Task description
Everything from the first line of the data below through the line that contains "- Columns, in" should be written out exactly, please, and nothing more; the pictures stay out.

Records shown
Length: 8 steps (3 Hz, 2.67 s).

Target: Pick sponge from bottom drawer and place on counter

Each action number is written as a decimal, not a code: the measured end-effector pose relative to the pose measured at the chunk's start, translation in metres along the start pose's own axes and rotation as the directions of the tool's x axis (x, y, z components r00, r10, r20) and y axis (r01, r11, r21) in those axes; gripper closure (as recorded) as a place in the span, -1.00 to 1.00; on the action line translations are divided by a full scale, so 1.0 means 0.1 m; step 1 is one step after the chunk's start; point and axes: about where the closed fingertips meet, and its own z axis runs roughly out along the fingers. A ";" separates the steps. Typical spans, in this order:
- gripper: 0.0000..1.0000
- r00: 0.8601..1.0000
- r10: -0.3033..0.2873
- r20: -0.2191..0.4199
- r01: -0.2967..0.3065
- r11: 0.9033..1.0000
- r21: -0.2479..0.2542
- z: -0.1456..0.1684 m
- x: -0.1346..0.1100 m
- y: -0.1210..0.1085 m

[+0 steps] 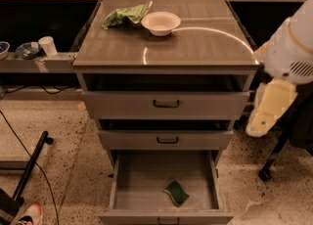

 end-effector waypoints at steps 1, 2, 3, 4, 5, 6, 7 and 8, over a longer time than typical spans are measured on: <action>-1.00 0.994 0.094 0.063 -0.092 0.995 -0.026 0.89 0.05 0.45; -1.00 0.994 0.080 0.076 -0.078 0.996 -0.036 0.84 0.03 0.49; -1.00 0.992 0.085 0.092 -0.081 0.996 -0.047 1.10 0.03 0.50; -1.00 0.981 0.134 0.140 -0.124 0.989 -0.080 1.87 0.19 0.62; -1.00 0.963 0.220 0.158 -0.215 0.975 -0.046 2.45 0.33 0.57; -1.00 0.954 0.219 0.203 -0.226 0.974 0.011 2.42 0.24 0.40; -1.00 0.967 0.182 0.181 -0.173 0.983 -0.061 2.53 0.21 0.58; -1.00 0.972 0.186 0.142 -0.160 0.971 -0.178 3.22 0.30 0.93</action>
Offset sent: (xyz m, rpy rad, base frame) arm -0.0166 0.0216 -0.0600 0.0809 0.0184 -0.0571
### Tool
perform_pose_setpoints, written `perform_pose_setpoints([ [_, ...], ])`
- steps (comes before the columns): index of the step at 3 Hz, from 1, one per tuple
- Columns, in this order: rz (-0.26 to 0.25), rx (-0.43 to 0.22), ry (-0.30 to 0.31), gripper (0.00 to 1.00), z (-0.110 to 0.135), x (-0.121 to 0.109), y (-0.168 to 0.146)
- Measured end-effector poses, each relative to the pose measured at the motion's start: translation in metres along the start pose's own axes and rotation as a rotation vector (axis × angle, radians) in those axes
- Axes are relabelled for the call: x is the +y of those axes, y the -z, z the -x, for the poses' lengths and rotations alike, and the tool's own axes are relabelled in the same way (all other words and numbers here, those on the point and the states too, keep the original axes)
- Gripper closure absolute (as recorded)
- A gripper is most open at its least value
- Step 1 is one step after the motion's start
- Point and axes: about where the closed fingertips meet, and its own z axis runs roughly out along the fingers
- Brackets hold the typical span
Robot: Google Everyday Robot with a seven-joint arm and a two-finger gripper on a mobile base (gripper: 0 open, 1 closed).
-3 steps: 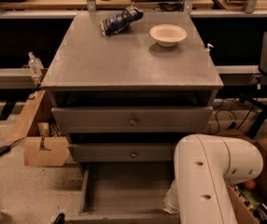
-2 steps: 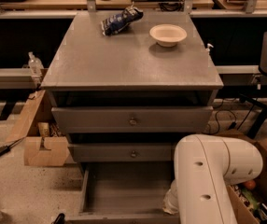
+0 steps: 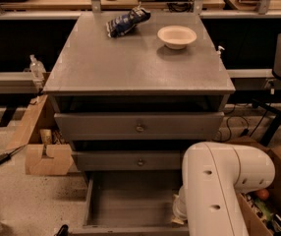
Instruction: Open bottom drawer
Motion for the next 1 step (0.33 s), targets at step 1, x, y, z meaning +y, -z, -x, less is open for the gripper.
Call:
perform_pose_setpoints([
  [1,0.0,0.0,0.0,0.0,0.0008,-0.0026,-0.0001],
])
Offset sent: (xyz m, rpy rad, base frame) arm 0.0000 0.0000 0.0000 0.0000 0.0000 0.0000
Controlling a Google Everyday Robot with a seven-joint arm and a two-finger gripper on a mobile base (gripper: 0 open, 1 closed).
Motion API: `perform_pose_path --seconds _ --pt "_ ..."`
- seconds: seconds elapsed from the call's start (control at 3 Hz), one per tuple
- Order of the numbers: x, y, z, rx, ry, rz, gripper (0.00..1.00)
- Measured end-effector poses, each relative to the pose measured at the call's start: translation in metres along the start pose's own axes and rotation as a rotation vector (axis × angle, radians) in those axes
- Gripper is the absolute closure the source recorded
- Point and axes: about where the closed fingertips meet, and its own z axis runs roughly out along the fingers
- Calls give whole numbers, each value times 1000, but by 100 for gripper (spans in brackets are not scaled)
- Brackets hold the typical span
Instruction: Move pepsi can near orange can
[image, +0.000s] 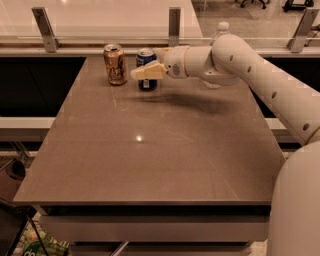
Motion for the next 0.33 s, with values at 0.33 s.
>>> perform_pose_path --seconds 0.33 --pt "0 0 0 0 0 0 0"
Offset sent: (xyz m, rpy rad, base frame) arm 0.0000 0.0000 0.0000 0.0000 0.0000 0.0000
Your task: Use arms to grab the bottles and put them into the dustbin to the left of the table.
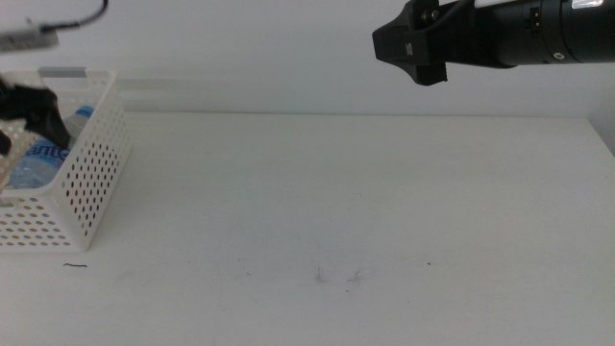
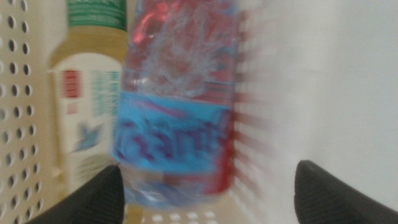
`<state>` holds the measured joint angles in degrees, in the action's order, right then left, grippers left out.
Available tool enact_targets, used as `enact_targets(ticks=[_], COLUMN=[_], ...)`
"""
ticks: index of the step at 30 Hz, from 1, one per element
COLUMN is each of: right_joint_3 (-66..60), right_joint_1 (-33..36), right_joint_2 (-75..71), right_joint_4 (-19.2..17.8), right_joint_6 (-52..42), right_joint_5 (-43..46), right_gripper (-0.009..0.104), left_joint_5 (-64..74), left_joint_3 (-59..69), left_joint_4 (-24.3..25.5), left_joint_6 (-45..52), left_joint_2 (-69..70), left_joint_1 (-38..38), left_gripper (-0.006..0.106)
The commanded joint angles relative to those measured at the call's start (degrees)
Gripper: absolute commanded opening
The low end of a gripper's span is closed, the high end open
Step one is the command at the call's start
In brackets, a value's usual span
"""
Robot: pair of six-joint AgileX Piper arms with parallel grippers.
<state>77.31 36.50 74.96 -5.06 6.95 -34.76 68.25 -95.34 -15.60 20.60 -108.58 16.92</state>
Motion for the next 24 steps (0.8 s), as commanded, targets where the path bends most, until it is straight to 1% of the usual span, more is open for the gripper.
enact_targets(ticks=[1,4,8,11,15,19,21,24], right_joint_3=[-0.45,-0.45,-0.45,-0.45,-0.45,-0.45,-0.45,-0.45], right_joint_1=[0.05,0.05,0.05,0.05,0.05,0.05,0.05,0.05], right_joint_2=[-0.03,-0.03,-0.03,-0.03,-0.03,-0.03,-0.03,-0.03], right_joint_4=[-0.33,-0.33,-0.33,-0.33,-0.33,-0.33,-0.33,-0.33], right_joint_6=[-0.08,-0.08,-0.08,-0.08,-0.08,-0.08,-0.08,-0.08], right_joint_5=[0.21,0.21,0.21,0.21,0.21,0.21,0.21,0.21], right_gripper=[0.087,0.087,0.087,0.087,0.087,0.087,0.087,0.087], left_joint_5=[1.72,1.72,0.75,-3.70,-10.34,-17.95,-22.65,-27.60], left_joint_3=[-0.64,0.25,4.96,10.97,18.76,26.15,29.84,33.76], left_joint_4=[-1.56,-0.56,-1.01,-2.69,-2.52,-2.40,-1.29,2.85], left_joint_6=[-1.65,-4.13,-6.32,-5.95,-5.58,-5.46,-5.82,-11.01], left_joint_2=[4.25,9.12,17.34,25.10,37.39,50.33,55.30,61.32], left_joint_1=[-0.99,-4.16,-9.12,-13.73,-18.99,-21.37,-21.42,-21.42], left_gripper=[0.094,0.094,0.094,0.094,0.094,0.094,0.094,0.094])
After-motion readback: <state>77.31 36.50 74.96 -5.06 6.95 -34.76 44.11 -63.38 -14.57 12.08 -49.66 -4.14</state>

Task answer
Length: 8 steps (3 Hz, 2.67 s).

Target: Pick sponge from bottom drawer and place on counter

Each action number is written as a decimal, not a code: the measured end-effector pose relative to the pose measured at the chunk's start, translation in metres along the start pose's own axes and rotation as the directions of the tool's x axis (x, y, z components r00, r10, r20) and y axis (r01, r11, r21) in those axes; gripper closure (as recorded) as a place in the span, -1.00 to 1.00; on the action line translations are divided by a full scale, so 1.0 means 0.1 m; step 1 is one step after the chunk's start; point and axes: about where the closed fingertips meet, and its own z axis runs roughly out along the fingers. A ";" separates the steps. Typical spans, in this order:
- gripper: 0.0000..1.0000
- r00: 0.8601..1.0000
- r10: -0.3033..0.2873
- r20: -0.2191..0.4199
- r01: -0.2967..0.3065
- r11: 0.9033..1.0000
- r21: -0.2479..0.2542
- z: -0.1456..0.1684 m
- x: -0.1346..0.1100 m
- y: -0.1210..0.1085 m

[+0 steps] 

 end-effector waypoints at steps 1, 2, 3, 4, 5, 6, 7 and 8, over a longer time than typical spans are measured on: <action>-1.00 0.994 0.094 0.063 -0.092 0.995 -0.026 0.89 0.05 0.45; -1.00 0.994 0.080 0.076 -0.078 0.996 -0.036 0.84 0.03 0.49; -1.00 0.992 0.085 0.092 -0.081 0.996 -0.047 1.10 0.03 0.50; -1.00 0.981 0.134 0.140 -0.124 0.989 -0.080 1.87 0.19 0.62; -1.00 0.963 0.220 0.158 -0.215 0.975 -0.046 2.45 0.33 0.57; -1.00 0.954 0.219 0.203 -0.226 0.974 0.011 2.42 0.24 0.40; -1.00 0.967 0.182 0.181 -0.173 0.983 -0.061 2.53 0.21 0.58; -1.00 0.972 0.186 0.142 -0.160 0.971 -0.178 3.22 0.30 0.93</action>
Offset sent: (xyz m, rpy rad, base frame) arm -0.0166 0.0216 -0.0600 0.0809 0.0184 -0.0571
### Tool
perform_pose_setpoints, written `perform_pose_setpoints([ [_, ...], ])`
- steps (comes before the columns): index of the step at 3 Hz, from 1, one per tuple
- Columns, in this order: rz (-0.26 to 0.25), rx (-0.43 to 0.22), ry (-0.30 to 0.31), gripper (0.00 to 1.00), z (-0.110 to 0.135), x (-0.121 to 0.109), y (-0.168 to 0.146)

Nothing remains to be added to the response.